WHAT YOU NEED TO DO — Work through the data line by line, gathering every line that has the word "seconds".

(Extracted records)
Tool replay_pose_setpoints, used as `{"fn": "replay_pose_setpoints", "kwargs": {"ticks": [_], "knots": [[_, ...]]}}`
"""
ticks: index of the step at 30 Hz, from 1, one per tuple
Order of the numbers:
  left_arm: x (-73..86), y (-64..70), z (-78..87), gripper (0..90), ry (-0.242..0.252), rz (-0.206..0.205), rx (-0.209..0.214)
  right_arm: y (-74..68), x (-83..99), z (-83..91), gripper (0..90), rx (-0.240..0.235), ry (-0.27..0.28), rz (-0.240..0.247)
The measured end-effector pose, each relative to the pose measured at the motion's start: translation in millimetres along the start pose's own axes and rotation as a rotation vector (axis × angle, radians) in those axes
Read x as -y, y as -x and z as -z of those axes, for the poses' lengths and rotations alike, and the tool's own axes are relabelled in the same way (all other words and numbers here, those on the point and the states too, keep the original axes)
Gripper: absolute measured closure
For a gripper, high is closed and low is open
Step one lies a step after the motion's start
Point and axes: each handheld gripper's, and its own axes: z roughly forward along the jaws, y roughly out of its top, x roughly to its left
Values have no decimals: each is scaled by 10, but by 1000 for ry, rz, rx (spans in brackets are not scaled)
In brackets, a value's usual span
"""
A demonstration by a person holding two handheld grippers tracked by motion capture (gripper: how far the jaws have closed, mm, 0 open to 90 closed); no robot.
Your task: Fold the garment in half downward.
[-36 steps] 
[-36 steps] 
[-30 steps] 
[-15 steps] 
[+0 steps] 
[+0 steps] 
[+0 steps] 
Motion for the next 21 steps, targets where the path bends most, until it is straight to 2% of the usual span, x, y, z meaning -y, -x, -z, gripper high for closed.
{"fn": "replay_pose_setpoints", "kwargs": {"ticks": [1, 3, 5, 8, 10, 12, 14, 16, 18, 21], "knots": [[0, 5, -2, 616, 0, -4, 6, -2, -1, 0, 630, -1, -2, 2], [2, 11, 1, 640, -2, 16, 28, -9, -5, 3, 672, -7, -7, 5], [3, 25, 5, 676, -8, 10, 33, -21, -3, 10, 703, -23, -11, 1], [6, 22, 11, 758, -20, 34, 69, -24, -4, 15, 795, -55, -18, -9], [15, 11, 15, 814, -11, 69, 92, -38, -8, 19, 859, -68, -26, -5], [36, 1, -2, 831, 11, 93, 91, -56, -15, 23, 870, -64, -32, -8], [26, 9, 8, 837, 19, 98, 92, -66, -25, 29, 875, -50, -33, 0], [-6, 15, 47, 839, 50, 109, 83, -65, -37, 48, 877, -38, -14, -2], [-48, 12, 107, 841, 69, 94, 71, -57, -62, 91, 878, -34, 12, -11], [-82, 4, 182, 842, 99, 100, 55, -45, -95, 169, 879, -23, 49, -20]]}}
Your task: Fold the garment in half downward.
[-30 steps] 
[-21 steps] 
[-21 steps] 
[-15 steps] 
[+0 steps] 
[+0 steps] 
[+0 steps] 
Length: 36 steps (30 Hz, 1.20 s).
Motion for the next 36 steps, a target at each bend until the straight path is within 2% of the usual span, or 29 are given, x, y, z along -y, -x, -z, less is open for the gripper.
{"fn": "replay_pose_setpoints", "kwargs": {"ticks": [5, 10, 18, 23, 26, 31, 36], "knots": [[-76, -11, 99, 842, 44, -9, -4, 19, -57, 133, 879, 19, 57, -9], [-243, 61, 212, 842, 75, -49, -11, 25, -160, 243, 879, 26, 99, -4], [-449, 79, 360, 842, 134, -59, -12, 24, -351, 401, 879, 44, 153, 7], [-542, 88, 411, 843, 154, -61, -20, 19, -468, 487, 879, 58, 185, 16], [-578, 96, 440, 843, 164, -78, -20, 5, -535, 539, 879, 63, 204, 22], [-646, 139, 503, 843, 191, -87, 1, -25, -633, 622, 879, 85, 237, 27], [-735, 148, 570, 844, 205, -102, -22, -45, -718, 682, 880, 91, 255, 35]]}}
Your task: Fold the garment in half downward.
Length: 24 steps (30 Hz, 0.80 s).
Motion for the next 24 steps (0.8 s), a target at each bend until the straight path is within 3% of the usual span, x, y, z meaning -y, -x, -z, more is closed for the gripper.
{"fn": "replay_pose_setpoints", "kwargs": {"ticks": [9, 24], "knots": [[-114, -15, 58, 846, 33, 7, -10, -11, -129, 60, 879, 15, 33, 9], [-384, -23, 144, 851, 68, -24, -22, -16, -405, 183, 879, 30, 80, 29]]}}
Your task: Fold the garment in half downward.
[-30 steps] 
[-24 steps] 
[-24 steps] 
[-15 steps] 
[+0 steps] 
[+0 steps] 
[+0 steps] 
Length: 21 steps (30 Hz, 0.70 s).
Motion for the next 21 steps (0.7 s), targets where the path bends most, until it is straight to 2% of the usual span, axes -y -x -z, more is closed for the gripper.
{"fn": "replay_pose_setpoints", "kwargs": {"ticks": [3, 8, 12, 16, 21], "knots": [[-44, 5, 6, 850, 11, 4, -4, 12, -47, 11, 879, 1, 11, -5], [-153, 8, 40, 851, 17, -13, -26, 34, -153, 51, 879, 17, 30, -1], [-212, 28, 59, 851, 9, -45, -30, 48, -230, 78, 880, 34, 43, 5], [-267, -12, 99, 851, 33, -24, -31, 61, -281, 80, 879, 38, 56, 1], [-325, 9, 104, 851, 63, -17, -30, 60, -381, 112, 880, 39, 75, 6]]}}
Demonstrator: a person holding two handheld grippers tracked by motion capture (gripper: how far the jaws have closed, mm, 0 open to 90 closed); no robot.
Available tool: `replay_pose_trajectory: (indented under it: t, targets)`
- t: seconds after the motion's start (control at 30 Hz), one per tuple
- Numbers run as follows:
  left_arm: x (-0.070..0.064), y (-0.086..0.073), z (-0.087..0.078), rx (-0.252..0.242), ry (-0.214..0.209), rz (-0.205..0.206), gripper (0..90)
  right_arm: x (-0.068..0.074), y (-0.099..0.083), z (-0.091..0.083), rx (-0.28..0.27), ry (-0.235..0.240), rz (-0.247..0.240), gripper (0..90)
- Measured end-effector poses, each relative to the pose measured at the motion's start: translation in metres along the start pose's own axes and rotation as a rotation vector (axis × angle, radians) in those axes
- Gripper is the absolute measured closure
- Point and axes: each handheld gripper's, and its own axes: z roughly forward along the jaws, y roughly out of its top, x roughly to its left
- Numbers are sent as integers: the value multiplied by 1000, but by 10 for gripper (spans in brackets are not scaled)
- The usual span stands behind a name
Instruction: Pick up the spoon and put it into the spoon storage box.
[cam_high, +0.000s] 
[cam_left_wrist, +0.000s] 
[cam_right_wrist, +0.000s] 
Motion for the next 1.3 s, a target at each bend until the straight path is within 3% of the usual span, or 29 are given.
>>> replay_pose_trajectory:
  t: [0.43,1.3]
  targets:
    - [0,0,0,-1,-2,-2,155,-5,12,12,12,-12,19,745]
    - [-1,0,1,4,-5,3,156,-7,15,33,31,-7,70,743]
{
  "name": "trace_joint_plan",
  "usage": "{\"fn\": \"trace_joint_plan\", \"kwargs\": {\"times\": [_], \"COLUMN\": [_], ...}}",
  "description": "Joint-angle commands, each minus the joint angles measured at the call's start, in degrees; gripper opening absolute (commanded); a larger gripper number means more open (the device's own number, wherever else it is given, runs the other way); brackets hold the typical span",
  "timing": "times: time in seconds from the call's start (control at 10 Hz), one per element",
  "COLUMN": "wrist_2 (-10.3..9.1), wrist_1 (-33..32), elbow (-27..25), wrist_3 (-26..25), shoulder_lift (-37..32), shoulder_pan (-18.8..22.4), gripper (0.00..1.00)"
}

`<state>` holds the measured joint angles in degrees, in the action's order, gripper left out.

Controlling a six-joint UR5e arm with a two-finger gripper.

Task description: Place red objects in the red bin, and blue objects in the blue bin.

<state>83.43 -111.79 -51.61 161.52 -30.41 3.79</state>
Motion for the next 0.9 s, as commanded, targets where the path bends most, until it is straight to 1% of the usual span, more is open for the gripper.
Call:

OUTPUT OF THE TASK —
- t: seconds after the motion's start (control at 30 Hz), one per tuple
  "timing": "times: time in seconds from the call's start (control at 10 Hz), one per element",

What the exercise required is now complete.